Closures in programming.

Closure is a function that retains access to variables from its lexical scope even after the external function has completed execution. This is a powerful concept in programming, especially in languages with support for functional programming.

In the presented example on Julia, we see a classic closure implementation.:

function make_counter()
    count = 0  # Эта переменная «замыкается» внутри функции
    function counter()
        count += 1
        return count
    end
    return counter
end

make_counter (generic function with 1 method)
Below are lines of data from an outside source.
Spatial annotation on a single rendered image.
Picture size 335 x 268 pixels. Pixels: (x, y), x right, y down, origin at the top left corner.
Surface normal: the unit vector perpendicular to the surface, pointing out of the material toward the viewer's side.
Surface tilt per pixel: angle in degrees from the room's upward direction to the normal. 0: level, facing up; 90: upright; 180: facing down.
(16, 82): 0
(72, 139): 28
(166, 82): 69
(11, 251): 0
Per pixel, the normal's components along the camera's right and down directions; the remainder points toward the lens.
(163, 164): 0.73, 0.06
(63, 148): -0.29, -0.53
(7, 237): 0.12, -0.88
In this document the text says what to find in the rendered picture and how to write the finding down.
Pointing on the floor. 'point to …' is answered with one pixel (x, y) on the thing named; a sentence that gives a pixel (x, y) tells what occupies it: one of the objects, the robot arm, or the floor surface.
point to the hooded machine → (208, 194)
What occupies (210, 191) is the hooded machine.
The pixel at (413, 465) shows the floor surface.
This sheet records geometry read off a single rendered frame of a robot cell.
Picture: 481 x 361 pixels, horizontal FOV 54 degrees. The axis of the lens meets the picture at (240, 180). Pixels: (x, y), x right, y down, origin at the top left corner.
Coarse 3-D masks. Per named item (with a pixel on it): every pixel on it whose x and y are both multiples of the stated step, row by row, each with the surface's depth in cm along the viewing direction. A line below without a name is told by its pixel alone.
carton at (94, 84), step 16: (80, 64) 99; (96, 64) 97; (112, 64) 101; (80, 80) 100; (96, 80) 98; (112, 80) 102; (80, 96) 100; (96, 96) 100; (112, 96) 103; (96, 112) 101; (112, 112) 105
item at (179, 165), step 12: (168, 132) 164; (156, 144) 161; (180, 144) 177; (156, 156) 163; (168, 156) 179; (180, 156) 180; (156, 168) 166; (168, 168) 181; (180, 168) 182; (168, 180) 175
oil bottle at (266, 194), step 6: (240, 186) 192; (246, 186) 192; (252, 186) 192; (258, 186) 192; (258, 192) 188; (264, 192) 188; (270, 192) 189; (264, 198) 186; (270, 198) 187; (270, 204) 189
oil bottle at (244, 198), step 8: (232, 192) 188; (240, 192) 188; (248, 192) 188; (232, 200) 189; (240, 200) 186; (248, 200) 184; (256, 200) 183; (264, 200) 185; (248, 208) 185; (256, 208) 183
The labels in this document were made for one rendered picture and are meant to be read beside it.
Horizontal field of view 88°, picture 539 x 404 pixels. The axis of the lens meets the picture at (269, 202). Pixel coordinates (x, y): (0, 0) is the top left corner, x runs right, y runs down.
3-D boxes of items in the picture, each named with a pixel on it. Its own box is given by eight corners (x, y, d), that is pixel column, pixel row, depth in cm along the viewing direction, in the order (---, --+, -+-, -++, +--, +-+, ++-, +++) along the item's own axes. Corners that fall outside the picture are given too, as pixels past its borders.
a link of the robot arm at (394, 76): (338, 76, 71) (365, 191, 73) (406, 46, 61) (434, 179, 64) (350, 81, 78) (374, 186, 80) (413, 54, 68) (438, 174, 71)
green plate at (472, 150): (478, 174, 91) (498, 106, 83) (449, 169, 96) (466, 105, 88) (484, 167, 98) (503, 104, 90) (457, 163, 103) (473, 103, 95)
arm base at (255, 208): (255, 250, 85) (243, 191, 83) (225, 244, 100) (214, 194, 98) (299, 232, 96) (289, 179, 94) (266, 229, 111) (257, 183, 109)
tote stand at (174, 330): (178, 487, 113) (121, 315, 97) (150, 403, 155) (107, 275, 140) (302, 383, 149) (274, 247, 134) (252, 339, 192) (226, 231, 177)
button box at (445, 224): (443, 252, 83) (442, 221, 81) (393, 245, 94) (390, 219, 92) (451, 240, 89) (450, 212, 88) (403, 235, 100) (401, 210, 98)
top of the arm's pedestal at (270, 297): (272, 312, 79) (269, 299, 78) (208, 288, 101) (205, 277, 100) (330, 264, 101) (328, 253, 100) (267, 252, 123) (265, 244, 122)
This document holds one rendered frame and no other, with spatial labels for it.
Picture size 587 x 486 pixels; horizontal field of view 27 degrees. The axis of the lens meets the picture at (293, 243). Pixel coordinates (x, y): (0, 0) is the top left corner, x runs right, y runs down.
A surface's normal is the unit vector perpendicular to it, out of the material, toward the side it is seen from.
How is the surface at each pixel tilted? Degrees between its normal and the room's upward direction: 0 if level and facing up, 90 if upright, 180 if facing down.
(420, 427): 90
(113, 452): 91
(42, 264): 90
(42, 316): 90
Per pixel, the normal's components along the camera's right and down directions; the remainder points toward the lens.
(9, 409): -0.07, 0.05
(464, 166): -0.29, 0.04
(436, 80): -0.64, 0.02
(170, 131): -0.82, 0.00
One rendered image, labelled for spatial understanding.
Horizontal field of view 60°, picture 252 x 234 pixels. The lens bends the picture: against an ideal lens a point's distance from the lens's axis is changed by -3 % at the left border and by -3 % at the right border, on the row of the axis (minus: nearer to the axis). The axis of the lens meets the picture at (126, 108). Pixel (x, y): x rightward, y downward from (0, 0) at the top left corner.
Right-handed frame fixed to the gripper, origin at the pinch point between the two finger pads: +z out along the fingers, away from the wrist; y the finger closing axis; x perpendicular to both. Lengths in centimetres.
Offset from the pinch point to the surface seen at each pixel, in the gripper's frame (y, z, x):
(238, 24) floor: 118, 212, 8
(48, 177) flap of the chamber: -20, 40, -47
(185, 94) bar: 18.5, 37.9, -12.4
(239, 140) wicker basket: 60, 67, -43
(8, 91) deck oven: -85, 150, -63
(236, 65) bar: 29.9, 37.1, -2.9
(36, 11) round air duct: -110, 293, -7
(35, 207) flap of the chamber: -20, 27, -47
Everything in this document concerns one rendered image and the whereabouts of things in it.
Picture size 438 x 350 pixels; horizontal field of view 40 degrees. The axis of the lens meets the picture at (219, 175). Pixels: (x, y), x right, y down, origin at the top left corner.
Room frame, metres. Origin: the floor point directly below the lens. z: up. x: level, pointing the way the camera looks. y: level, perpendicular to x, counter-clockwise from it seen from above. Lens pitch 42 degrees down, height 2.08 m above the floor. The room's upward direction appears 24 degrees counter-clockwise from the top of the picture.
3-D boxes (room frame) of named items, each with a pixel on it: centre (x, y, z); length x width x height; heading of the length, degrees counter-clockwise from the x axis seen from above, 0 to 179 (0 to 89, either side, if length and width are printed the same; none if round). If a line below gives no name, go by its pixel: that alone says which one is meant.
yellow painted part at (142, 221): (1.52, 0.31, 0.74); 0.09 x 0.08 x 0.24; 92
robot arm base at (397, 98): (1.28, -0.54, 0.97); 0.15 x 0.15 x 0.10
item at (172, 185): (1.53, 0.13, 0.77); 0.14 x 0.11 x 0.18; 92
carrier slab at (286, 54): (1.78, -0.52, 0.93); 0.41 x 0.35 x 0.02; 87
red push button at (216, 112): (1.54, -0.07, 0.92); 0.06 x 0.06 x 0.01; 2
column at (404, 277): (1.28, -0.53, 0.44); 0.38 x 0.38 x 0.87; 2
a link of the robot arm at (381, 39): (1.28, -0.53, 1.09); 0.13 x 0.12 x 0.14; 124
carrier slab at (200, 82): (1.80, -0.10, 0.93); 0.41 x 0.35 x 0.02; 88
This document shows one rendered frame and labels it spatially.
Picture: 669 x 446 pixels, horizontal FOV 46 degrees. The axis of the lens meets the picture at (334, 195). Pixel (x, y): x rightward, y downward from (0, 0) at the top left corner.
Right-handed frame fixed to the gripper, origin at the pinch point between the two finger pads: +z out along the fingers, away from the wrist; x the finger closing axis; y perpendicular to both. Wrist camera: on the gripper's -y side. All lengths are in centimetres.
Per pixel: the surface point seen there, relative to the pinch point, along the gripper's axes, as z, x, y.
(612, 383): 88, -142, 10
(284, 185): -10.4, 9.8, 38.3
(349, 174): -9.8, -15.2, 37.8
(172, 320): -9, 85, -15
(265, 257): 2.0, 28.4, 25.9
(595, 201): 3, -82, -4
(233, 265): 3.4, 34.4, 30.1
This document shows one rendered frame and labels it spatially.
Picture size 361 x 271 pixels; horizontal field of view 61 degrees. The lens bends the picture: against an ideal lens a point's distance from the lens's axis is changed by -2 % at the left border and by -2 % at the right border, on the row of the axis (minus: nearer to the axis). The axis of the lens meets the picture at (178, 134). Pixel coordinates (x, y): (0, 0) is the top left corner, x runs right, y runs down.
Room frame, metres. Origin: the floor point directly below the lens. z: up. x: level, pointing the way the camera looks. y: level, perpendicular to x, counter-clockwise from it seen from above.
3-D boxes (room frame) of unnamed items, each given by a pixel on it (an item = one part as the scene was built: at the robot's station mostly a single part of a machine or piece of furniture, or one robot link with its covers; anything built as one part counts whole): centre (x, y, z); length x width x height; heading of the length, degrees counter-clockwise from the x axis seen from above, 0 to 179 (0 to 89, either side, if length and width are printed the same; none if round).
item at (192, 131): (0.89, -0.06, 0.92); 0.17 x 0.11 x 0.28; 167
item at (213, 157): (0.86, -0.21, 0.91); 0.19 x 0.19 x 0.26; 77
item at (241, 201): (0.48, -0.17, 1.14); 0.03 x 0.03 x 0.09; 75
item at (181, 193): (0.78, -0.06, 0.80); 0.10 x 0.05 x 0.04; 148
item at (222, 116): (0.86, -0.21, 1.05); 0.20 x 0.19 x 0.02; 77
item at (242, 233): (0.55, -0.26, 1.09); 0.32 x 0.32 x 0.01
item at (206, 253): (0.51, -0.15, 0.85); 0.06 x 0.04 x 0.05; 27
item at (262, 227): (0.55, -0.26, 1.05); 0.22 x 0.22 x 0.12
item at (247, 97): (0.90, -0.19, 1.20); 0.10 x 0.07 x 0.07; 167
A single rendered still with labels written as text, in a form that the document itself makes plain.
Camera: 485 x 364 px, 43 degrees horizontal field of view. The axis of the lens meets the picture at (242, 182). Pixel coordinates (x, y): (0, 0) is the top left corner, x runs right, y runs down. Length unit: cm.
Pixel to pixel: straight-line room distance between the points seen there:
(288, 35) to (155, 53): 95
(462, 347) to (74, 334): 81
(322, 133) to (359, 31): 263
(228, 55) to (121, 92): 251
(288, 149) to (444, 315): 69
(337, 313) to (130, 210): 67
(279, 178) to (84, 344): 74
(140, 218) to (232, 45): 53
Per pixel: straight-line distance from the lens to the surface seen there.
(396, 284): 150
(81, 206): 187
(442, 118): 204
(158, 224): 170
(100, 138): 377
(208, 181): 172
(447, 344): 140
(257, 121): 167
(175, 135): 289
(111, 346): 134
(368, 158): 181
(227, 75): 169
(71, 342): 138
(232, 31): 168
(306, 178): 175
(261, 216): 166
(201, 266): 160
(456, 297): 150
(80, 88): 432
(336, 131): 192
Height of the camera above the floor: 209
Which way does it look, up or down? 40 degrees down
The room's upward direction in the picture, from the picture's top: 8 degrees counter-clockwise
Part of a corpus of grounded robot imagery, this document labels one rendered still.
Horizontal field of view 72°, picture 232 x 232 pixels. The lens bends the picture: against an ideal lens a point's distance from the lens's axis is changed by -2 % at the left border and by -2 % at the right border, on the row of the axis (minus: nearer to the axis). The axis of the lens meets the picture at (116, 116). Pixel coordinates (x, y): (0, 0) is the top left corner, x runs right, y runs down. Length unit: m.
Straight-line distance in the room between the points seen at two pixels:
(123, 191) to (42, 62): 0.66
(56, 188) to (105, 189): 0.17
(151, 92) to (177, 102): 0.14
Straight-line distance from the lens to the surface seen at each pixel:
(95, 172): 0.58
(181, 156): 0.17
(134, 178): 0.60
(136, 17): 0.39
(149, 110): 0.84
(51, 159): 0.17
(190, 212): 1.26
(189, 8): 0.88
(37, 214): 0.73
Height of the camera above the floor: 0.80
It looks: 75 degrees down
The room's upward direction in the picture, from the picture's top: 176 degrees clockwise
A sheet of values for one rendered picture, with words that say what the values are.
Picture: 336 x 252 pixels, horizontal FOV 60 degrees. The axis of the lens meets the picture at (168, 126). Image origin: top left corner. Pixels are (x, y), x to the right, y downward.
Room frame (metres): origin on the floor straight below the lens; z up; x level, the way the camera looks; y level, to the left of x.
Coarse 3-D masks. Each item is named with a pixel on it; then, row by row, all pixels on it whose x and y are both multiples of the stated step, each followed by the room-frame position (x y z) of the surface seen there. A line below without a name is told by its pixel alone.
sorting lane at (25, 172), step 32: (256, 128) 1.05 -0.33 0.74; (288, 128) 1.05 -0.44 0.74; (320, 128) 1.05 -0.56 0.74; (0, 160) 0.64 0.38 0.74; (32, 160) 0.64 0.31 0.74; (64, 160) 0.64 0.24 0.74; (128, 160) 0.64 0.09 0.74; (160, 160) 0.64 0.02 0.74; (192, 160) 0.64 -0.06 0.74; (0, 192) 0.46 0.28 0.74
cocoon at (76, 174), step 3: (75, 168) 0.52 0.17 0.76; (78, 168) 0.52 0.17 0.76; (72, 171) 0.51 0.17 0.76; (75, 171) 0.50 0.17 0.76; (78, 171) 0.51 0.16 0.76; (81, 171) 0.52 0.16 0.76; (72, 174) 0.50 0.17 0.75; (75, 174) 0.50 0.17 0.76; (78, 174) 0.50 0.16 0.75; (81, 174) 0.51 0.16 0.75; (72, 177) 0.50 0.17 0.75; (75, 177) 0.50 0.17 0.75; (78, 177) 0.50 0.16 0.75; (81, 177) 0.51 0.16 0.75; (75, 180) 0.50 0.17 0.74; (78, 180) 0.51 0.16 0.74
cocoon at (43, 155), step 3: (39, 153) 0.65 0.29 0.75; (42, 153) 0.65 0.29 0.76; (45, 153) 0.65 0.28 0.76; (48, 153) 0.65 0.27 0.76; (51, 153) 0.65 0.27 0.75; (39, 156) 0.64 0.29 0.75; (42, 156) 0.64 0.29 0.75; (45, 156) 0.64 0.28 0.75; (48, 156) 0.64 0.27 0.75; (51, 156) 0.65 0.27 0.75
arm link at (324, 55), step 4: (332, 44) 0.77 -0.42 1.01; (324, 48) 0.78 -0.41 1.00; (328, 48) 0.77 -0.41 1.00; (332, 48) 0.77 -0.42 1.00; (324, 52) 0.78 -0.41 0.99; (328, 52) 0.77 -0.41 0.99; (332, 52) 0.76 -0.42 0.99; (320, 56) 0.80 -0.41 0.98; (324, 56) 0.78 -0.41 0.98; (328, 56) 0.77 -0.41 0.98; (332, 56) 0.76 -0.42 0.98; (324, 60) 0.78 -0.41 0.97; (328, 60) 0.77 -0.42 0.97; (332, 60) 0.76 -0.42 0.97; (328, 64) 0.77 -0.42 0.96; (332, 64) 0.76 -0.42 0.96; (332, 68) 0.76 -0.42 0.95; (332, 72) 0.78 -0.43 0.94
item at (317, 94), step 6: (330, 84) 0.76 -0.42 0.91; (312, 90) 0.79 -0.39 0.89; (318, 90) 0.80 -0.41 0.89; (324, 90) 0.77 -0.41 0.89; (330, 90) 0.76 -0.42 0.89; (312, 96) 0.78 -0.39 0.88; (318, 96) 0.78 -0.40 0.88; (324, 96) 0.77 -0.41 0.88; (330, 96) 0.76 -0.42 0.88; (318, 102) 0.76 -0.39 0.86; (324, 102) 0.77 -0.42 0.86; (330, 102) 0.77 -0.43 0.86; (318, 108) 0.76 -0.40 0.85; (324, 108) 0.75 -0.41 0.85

Here make_counter is a factory function that creates and returns a function counter. Internal function counter has access to a variable count even after make_counter completes its execution.

How short circuits work

Variable Capture: When a closure is created, it "remembers" all variables from its surrounding scope.
State: These variables retain their state between closure calls.
Isolation: Each new closure creates its own copy of the captured variables.

In our example, each call is make_counter() creates a new closure with its own variable count:

my_counter = make_counter()  # Создаем первое замыкание
println("my_counter: $my_counter")
another_counter = make_counter()  # Создаем второе независимое замыкание
println("another_counter: $another_counter")

my_counter: counter
another_counter: counter

To use it, it is enough to call the created counters.

println("my_counter первый вызов: $(my_counter())")  
println("my_counter второй вызов: $(my_counter())")  
println("Вызов another_counter: $(another_counter())")

my_counter первый вызов: 1
my_counter второй вызов: 2
Вызов another_counter: 1

Practical applications of closures are, for example, the implementation of private variables.

function create_person(name)
    age = 0
    function get_name()
        return name
    end
    function get_age()
        return age
    end
    function have_birthday()
        age += 1
        return age
    end
    return (get_name=get_name, get_age=get_age, have_birthday=have_birthday)
end

person = create_person("Alice")
println(person.get_name())  # Alice
println(person.have_birthday())  # 1

Alice
1

Or memoization (caching of results)

function make_cached(f)
    cache = Dict()
    function cached(x)
        if !haskey(cache, x)
            cache[x] = f(x)
        end
        return cache[x]
    end
    return cached
end

# Пример использования
expensive_computation(x) = (sleep(1); x^2)
cached_comp = make_cached(expensive_computation)

println(cached_comp(2))  # Вычисляется (занимает время)
println(cached_comp(2))  # Берется из кеша (мгновенно)

4
4

It is also possible to create functions with preset parameters.

function make_multiplier(factor)
    function multiplier(x)
        return x * factor
    end
    return multiplier
end

double = make_multiplier(2)
triple = make_multiplier(3)

println(double(5))  # 10
println(triple(5))  # 15

10
15

Conclusion

To summarize, it is worth analyzing the pros and cons of this approach.
Advantages:

Encapsulation and data hiding,
Creating stateful functions,
flexibility in creating specialized functions,
Support for functional programming patterns.

Disadvantages:

Memory consumption (captured variables are not released),
possible difficulties with debugging

In conclusion, I would like to say that closures are a powerful tool. They are used in many fields, from simple counters to the implementation of complex design patterns. Understanding closures is important for any developer working with languages that support functionality.

The presented examples demonstrate only a small part of the possibilities of closures. By experimenting with them, you will be able to find more and more new ways to apply this concept in your projects.